Majority Hold Positive View of List of Acceptable ID Documents

Asked what, if anything, candidates thought about the list of acceptable pieces of identification established by the Chief Electoral Officer, the majority were satisfied and reported no problems (54%). Those who were less content pointed to numerous issues. Specifically, some candidates stressed that some voters did not have the required ID (9%), and that the list created difficulties for some voters in general (6%), was not exhaustive (4%), or was inconsistent with locally-available identification (4%).

As well, a further 12% were unsure and 2% were not aware of the list or did not see it.

Preception of list of acceptable identification documnents

Comments grouped into the 'other' category include the list making it more difficult for people with postal addresses and treaty cards, the option for online enumeration, its inefficiency, misunderstandings regarding the registration card, allowing for a passport or drivers license only, and revisiting the 'old' method.

Sub-group variations in terms of perceptions of the list tended to be language-based. Francophones (81% vs. 47% Anglophones) and candidates in Quebec (78% vs. 50% in Ontario, 47% in the Prairies, 43% in B.C., and 40% in Atlantic Canada) were the most likely to hold a positive view of the list. In terms of criticisms of the list, the likelihood of saying that some electors do not have the required identification was greater among candidates that speak English (10%) compared to those that speak French (2%).

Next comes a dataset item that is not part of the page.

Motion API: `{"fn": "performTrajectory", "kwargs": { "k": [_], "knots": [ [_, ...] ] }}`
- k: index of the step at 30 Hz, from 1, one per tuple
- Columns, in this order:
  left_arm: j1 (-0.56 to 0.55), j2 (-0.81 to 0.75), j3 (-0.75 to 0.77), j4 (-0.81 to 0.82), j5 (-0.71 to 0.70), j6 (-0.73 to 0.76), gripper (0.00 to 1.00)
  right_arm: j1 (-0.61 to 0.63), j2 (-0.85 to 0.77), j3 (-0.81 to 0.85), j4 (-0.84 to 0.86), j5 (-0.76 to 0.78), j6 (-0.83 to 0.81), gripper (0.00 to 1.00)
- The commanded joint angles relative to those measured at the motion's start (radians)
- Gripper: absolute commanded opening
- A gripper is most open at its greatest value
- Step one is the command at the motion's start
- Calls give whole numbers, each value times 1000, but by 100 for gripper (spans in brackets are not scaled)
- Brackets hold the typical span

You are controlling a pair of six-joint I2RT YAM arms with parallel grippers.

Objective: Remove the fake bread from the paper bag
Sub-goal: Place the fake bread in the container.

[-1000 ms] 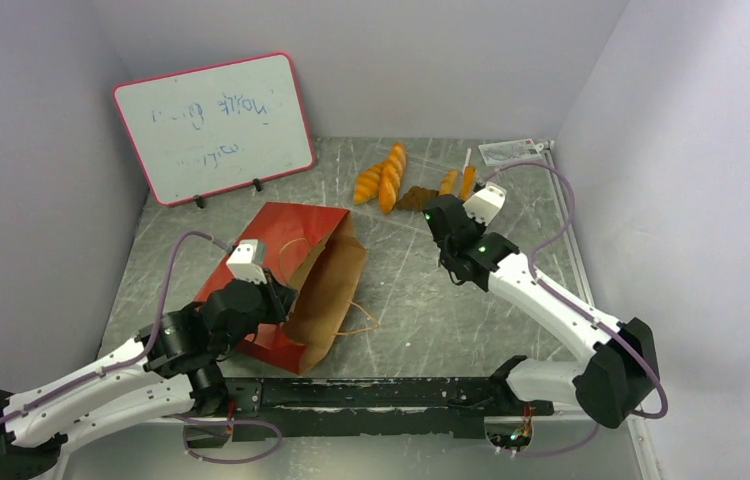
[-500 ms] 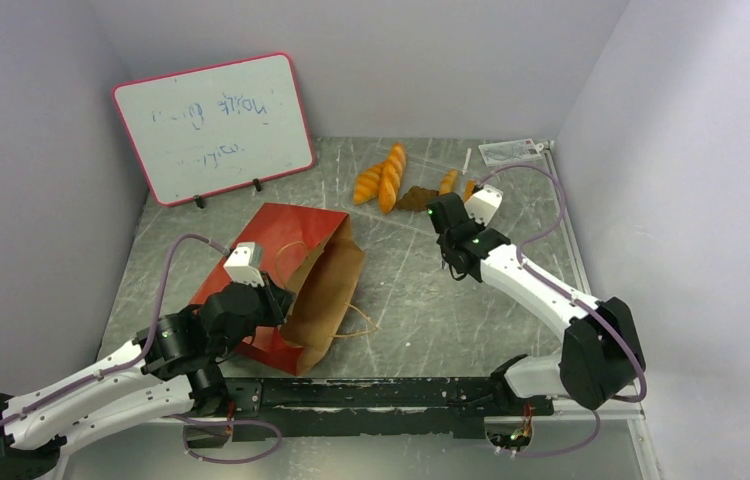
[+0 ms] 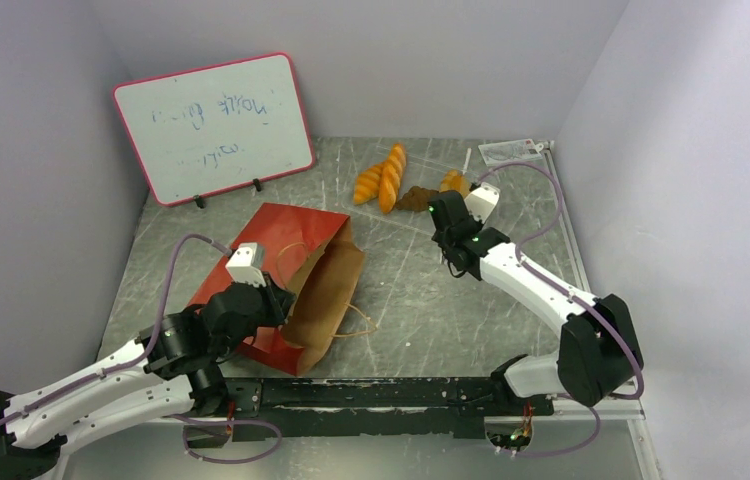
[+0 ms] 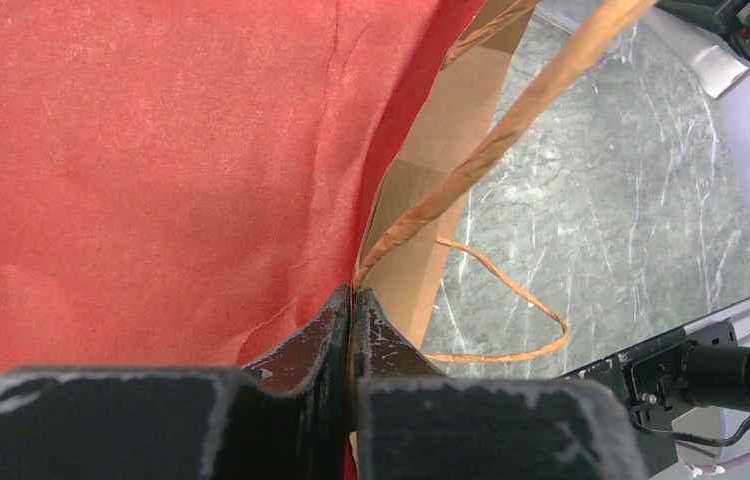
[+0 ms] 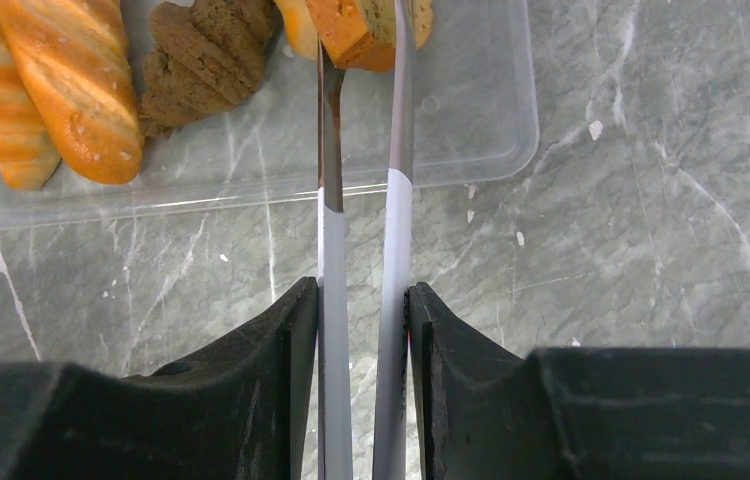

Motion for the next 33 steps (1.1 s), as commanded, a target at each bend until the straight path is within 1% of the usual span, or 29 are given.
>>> {"fn": "performTrajectory", "kwargs": {
  "k": [1, 10, 19, 26, 28, 33],
  "knots": [
    [-2, -2, -8, 24, -5, -6, 7, -3, -43, 10, 4, 8, 1, 38],
    [-2, 33, -6, 58, 2, 2, 7, -2, -99, 18, -28, 10, -5, 39],
    [-2, 38, -2, 60, -1, 2, 7, 2, -111, 44, -42, -15, -6, 39],
    [-2, 25, 1, 50, -9, 0, 7, 37, -108, 88, -57, -2, -11, 39],
    [-2, 29, 1, 51, -6, 1, 7, 42, -107, 125, -64, 1, -11, 39],
    [-2, 35, 2, 58, -1, 4, 7, 51, -115, 141, -70, 3, -14, 39]
  ]
}}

Candidates were more likely to hold positive perceptions of the list of acceptable documents if they were satisfied with the overall administration of the election (57% of those satisfied vs. 48% of those dissatisfied) and with the overall quality of service received from Elections Canada (55% of those satisfied vs. 38% of those dissatisfied).

Appointment & Training of Election Staff

The question in this section was only asked of candidates that came first or second in the previous federal general election (n=84).

Almost Half Did Not Have Problems with Providing List of Election Staff Appointees

Just under half (49%) of the surveyed candidates report not encountering any challenges or problems in providing the returning officer with a list of names of those who were to be appointed as revising agents, deputy returning officers and poll clerks.

Of those who did encounter problems (51%), candidates were most likely to have been unable to find people interested or available (18%), followed by some on their list being ineligible (11%), being unable to find competent people (10%), and not having enough time (5%). A further 5% did not provide a list or were not asked to provide one.

Problems with providing list of election staff appointees?

Challenges grouped into the 'other' category include candidates having trouble retaining people for their campaign and placing people on the list, people being reassigned, lists needing to be refreshed, and the manager always taking his/her friends.


Footnote 7 For editorial purposes, sub-group analyses will use the term 'attend' to refer to attendance by either the candidate or a representative from their campaign.

Footnote 8 One percent were unable to evaluate this, as they had mixed feelings about the various options.

Footnote 9 This was also the most widespread reason for dissatisfaction (20% vs. 13% or less for other reasons).

Footnote 10 Due to the small sample size, caution is to be used in interpreting these results.